Bethany Lewis Top 5 Movies of 2013
Once I completed this list I realized that 2013 must have been a good year for sequels. Three out of five on this list are sequels in one sense or another, and perhaps that says something about my little fangirl heart and how I inherently like to see the continuation of a good story with great characters. That being said, these days it seems like a rarity to see a sequel measure up to its predecessor, let alone surpass it. I say we take a break from the fan fiction and enjoy the brief moment of quality cinema while we can.
5. Machete Kills
Machete Kills is the follow up to Machete, the Robert Rodriguez movie based on a fake trailer from his Grindhouse movie. Since that trailer, it seems the franchise has taken on a life of its own, growing more elaborate and over-the-top as the franchise goes on. At the beginning of Machete Kills there is a trailer for the upcoming (and hopefully someday not fake) sequel, Machete Kills in Space, taking the campiness and gratuitous sex and violence to an entirely different level. As it is, Machete Kills has a completely adequate level of gratuitous sex and violence, all the camp you could hope for with the additions of Demian Bichir and Mel Gibson to the cast, and lots and lots of propeller death.
4. Iron Man 3
The third, and possibly the best, installment of the Iron Man franchise not only acts as the continuing adventures of Tony Stark, but works beautifully as a coda to The Avengers and the multitude of consequences the events of that movie would have on the world around it. Robert Downey Jr. as Stark is as charming and blazingly arrogant as ever, but is also traumatized from his experience fighting Loki’s army and consequently passing into an alien dimension. He is both funny and heartbreaking in his most vulnerable moments, made all the more naked by the loss of his Iron Man suit. At the same time, this allows Stark to remind us he’s more than just a suit – that he’s a genius inventor, a brilliant tactician, and the man who built an amazing machine in a cave using spare parts.
3. American Hustle
While the plot is as convoluted as the actual factual Abscam operation it is based on, the movie is undeniably fun and stylish, has a great soundtrack, and is populated by an amazingly talented cast.
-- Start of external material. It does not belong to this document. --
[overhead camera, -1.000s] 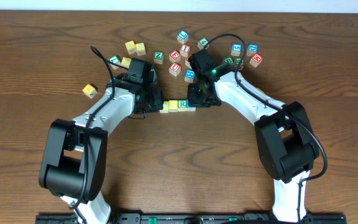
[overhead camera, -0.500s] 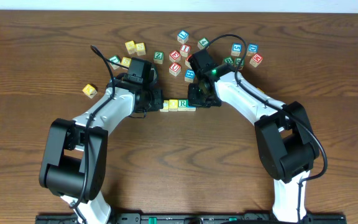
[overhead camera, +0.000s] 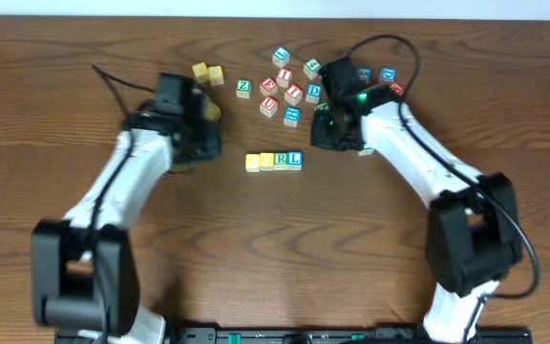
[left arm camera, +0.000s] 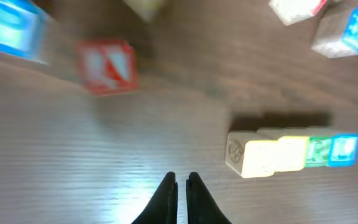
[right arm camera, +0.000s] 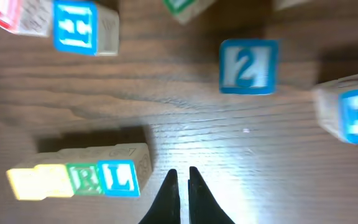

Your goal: Spell out CORL

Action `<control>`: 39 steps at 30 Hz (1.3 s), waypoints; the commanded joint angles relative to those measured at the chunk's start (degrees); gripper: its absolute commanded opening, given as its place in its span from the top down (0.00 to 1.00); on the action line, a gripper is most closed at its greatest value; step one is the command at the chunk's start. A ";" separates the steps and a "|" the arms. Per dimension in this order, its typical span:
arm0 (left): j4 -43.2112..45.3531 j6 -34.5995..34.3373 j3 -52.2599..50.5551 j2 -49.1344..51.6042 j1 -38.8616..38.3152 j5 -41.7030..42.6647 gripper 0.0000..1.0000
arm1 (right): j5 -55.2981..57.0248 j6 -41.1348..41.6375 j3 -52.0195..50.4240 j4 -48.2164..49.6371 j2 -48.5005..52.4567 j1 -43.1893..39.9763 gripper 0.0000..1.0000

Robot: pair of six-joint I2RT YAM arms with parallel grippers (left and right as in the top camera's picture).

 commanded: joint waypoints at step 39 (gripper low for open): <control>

In fact, more than anything else, it is the cast that makes this movie great, and works beautifully as one big performance piece for everyone involved. Christian Bale is wonderfully consistent with his esoteric mannerisms, Bradley Cooper spends most the movie coked out of his mind, and Jeremy Renner endears as the charismatic and idealistic mayor of Camden. But it’s really the women that make this movie amazing. Amy Adams is sexy and smart as the con-woman Sydney/Edith, with a certain ruthlessness motivated by her desperation to survive; and Jennifer Lawrence is so neurotic, self-assured, and manipulative, it’s no wonder that she has Christian Bale wrapped around her finger.
2. The World’s End
In the closing chapter of the three-flavor-cornetto trilogy (aka Blood and Ice Cream trilogy) our heroes Simon Pegg, Nick Frost, and Edgar Wright return for one more outrageous caper. With all the witty dialogue, clever plot twists, action packed scenes, and heart-warming moments of the first two, The World’s End also stands as a completely appropriate ending to a great trilogy. At the same time, there is a bittersweet sadness surrounding the entire endeavor that lets us know our time with our friends are coming to an end – that all things must end, including the world as we know it.
1. Stoker
If you’ve ever seen a Korean crime thriller, particularly one directed by Chan-wook Park, you’ll know that there is something creative and wonderfully twisted about them. There is a certain inevitable escalation, a sneaking dread that what we suspect might actually happen. With most movies, our worst imaginings are left in our minds. But with Park, the worst of your imaginings are matched and exceeded on screen. Stoker, Park’s first English language film, creeps into your brain and stays with you, pulling at your conscience with its sneaky sexy wrongness. It is a beautiful and unique film that challenges and beguiles, that first enchants and then dismembers. Nearly a year after seeing it, I still think about it sometimes, in little snatches of image and sound.